What is being asked :: The records below must be output exactly, with no images carried over.

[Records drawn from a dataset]
###
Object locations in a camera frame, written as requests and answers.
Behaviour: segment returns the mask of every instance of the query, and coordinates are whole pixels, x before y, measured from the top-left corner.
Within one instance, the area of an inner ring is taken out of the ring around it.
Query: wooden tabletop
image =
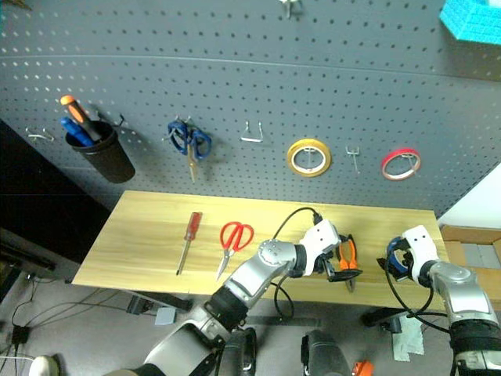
###
Response area ::
Object locations in a camera frame, written as requests and answers.
Behaviour: segment returns the mask of every instance of the query, and coordinates are whole pixels, x before y, measured from the top-left corner.
Within one instance, the area of an inner ring is taken out of the ring around it.
Query: wooden tabletop
image =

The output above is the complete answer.